Most of 4HG’s developments, even though they are built to an exacting Level 4 of the Code for Sustainable Homes, are rather more conventional compared to the ‘carbon negative’ project, typically consisting of mixed tenure schemes, as well as a mix of family sized and starter homes. The organisation works with member housing associations, Three Rivers Housing and Berwick Borough Housing to identify need and develop appropriate schemes.
But the zero carbon project isn’t the only innovative project the organisation is working on. In Gateshead, 4HG is working with the Cyrenians – a charity that works with the homeless – and a local junior football club on a forthcoming scheme that will combine 20 units of homeless accommodation with sports facilities for the community.
Rather than simply create a homelessness scheme in isolation, 4HG and its partners wanted to create a scheme that links both the establishment and its residents in to the community. The reasoning behind that is two-fold; on the one hand it helps the homeless find their feet within the community again, but it also helps to overcome any stigma surrounding homelessness – and the homeless – that may exist in some communities.
The project is very much part of the inclusion agenda, to show people that the homeless are very much a part of the community. Brown said: “They are in a situation where many of us might automatically exclude them. These are ordinary people, who have found themselves in this situation.”

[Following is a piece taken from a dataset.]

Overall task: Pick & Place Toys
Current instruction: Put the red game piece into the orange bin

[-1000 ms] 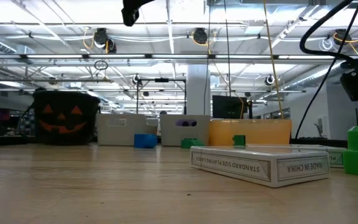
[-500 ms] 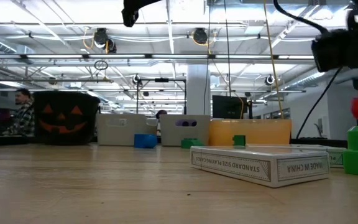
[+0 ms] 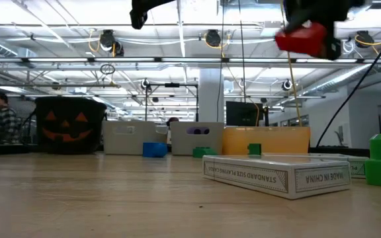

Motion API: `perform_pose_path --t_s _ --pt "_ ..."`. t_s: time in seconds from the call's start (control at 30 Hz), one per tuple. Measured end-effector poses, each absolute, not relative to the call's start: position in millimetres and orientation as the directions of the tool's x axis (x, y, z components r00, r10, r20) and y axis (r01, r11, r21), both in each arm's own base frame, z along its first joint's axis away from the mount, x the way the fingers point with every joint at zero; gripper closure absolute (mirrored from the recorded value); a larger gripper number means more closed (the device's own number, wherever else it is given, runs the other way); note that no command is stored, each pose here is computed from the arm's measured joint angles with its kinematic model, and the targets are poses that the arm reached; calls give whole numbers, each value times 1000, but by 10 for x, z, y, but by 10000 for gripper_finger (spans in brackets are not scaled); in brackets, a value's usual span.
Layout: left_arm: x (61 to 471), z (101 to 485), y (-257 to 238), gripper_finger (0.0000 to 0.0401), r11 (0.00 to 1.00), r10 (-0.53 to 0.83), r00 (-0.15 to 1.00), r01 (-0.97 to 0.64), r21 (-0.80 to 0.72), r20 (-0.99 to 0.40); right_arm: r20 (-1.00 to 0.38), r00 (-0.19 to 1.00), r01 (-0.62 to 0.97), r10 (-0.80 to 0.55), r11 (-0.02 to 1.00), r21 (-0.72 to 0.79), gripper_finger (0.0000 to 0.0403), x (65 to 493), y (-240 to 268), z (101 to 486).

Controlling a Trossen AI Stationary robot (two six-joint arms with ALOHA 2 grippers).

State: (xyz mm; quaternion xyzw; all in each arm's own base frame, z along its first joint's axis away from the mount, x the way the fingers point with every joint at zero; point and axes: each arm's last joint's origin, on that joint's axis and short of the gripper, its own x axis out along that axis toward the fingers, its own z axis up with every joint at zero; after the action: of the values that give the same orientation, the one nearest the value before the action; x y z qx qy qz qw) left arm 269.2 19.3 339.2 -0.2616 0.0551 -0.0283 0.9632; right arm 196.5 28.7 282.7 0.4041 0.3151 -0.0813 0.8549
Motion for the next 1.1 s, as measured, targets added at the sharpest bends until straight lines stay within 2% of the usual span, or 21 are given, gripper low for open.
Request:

Life skills, such as paying bills and managing tenancies, will be offered to the homeless residents as part of their support package. Though 4HG’s portfolio of skills includes homelessness support services, in this scheme those aspects will be provided by the Cyrenians. 4HG will look to provide training, in construction skills for instance, while the Redheugh Junior Football Club will benefit from the use of the sporting facilities, as indeed will the wider community. Like its ‘carbon negative’ sister project, the Gateshead scheme is still at the design stage at present. It is hoped that funding will enable work to commence on site this year. Even without these schemes 4HG has invested a total of £15 million into the North East over the next 18 months.
These days, ‘innovation’ is a commonly invoked stock word, but 4HG’s projects are demonstrating that the word does indeed have clout – and substance.